About this task
In the records below, take the line containing "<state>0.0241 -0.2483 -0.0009" and reproduce it and every subsequent line exactly, adding nothing.
───── Data listing ─────
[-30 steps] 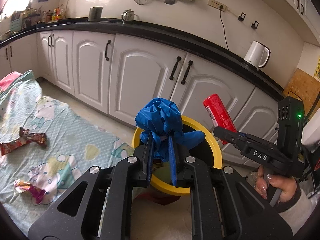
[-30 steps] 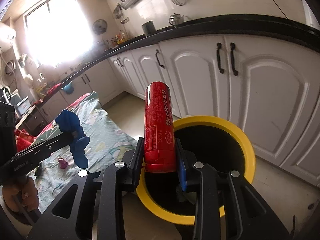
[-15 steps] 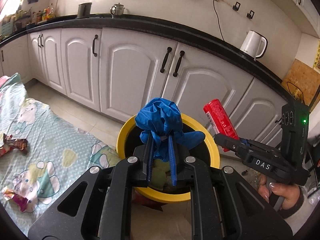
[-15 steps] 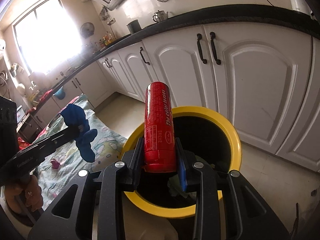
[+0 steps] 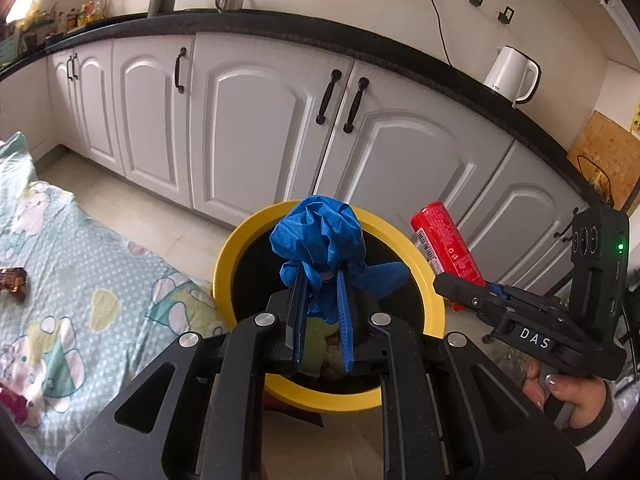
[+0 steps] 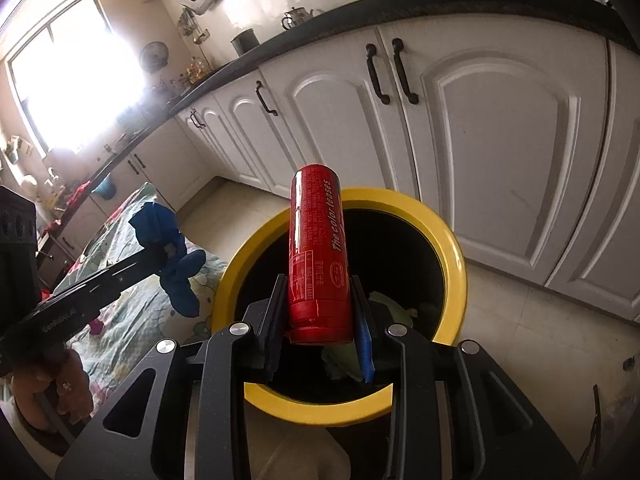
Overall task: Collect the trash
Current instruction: 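Open both grippers to drop the blue bag and red can into the bin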
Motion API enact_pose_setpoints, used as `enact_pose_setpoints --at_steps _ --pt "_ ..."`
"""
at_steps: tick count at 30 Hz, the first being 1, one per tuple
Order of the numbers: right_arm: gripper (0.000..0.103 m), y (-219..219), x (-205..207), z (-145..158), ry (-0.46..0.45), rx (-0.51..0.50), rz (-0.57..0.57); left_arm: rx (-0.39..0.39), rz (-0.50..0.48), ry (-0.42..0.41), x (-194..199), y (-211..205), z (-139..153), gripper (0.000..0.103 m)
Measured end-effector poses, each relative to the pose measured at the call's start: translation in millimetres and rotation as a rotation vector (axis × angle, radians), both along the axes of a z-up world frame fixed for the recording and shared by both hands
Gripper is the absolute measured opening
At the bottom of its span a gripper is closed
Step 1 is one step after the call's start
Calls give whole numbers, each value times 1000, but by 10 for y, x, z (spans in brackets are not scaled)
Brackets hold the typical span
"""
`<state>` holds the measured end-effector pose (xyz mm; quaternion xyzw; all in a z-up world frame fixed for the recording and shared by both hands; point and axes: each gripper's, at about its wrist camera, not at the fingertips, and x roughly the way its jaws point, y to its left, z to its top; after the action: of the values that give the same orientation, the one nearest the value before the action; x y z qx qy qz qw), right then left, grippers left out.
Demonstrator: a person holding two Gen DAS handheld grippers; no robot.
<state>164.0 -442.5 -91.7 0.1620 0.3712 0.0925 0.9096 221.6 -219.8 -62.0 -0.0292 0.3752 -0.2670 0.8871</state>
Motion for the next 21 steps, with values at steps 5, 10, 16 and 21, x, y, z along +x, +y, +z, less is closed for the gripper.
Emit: enact_pose_setpoints --at_steps 5,10,16,21 --pt "29 -25 10 -49 18 1 -15 2 -9 14 36 -32 -84 9" --pt "29 -47 20 -108 42 5 -31 -3 -9 32 94 -63 -144 9" --pt "30 -93 17 -123 49 8 -58 4 3 41 130 -69 -174 31" --pt "33 -150 -6 -98 37 7 -87 5 19 39 136 -23 -173 53"
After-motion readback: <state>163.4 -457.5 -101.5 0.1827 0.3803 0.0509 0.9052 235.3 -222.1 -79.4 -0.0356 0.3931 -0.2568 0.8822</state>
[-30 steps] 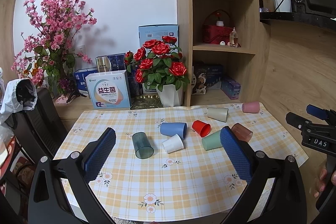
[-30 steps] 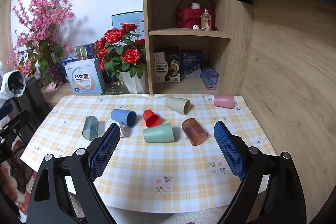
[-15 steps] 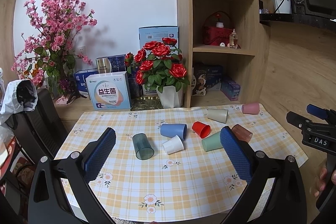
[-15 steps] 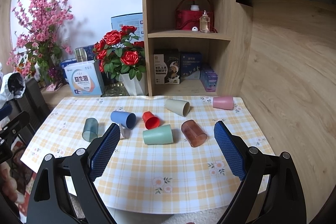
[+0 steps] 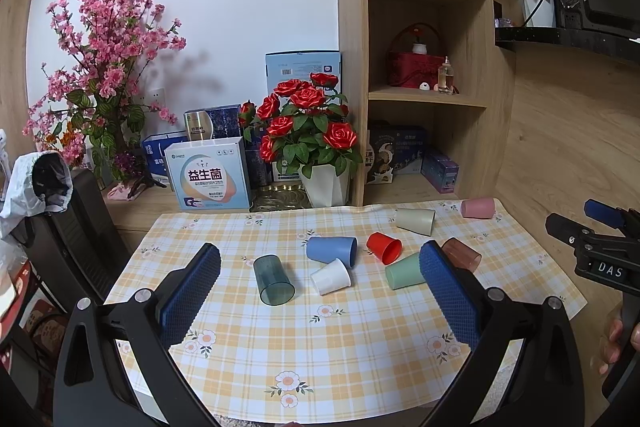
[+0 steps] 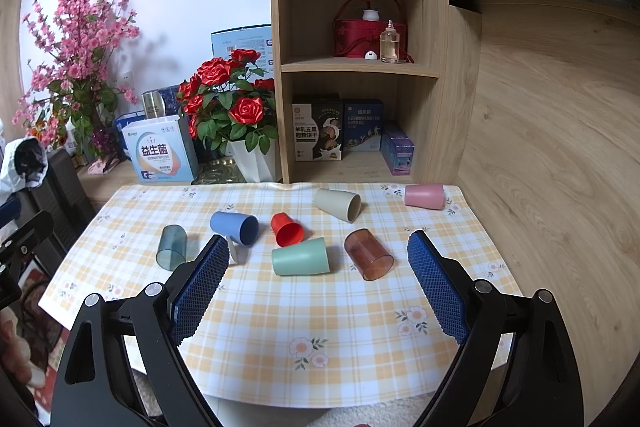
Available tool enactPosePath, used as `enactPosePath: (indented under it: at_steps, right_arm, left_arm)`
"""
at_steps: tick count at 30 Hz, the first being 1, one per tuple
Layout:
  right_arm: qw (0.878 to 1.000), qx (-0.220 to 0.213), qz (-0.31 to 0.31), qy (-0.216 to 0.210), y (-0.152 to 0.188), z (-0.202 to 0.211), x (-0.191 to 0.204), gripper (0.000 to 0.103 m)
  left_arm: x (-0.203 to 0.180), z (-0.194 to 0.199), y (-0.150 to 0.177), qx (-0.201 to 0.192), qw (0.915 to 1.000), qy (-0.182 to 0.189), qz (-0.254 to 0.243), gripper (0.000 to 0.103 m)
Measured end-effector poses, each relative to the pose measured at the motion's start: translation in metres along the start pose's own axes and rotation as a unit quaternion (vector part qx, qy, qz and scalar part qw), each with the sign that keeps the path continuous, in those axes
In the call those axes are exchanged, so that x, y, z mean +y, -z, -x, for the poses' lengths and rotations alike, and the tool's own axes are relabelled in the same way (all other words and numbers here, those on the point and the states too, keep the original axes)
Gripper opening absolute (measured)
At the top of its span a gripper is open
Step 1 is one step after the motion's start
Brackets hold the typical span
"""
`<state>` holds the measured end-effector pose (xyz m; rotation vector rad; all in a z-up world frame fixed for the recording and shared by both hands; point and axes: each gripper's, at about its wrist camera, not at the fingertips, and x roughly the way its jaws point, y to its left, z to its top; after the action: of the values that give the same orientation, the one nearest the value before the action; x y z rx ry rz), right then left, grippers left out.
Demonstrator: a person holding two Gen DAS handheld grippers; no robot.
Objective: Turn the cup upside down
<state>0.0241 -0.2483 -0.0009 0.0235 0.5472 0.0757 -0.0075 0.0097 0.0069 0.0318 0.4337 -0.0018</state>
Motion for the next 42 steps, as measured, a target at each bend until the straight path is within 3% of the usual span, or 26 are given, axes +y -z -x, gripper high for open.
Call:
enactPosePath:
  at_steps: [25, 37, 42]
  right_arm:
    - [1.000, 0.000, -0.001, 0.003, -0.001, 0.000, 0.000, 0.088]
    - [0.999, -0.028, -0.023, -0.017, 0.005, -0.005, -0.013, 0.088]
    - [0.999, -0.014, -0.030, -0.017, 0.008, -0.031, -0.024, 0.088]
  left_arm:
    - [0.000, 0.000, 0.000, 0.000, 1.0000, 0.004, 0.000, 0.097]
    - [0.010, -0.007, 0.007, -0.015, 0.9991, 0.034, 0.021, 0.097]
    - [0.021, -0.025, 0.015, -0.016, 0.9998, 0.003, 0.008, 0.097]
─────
Exercise response
<state>0.0241 -0.2483 -0.0009 0.0235 0.5472 0.0757 -0.0075 0.0097 0.0069 0.0318 0.4337 -0.0018</state>
Motion for the next 42 steps, as measured, a target at each bend until the straight path is within 3% of the usual span, or 26 are given, axes +y -z -x, gripper high for open.
Call:
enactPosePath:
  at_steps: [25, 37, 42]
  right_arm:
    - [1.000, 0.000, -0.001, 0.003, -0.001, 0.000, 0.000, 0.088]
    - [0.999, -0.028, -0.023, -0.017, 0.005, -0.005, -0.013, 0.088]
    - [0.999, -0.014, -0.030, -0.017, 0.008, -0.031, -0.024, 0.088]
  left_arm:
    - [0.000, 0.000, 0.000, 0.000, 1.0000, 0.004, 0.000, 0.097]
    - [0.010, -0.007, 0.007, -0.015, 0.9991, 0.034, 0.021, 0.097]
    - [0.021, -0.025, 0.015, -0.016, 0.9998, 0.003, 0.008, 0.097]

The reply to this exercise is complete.